■ **WORK TO COMPLETE**: Please tally the lines of the listing that follows where the word "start" appears, and reply with the number only.

**** RECORDED DATA ****

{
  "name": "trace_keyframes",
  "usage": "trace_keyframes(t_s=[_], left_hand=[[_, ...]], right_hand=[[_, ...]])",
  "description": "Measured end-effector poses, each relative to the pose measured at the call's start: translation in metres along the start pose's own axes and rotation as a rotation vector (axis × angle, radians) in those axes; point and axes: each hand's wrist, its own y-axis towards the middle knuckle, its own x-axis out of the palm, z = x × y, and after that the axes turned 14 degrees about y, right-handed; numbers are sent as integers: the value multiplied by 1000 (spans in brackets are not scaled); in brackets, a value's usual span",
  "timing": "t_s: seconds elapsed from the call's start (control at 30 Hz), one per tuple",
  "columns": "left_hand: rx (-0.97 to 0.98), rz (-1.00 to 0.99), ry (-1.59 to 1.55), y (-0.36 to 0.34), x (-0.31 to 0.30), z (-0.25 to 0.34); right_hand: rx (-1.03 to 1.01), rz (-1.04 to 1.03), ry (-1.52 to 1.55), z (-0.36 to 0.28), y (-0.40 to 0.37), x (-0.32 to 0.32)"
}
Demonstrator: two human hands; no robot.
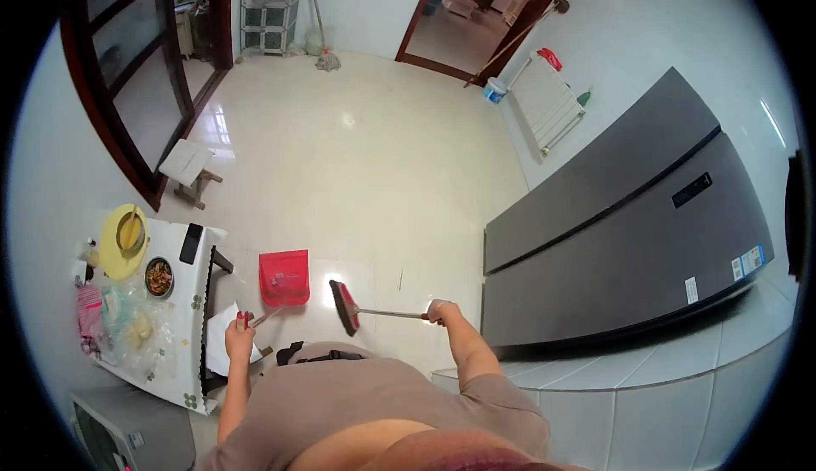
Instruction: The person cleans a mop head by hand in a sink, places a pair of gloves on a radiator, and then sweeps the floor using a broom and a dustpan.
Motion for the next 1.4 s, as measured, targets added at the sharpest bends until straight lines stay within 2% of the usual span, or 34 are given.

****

■ **ANSWER TO THIS TASK**: 2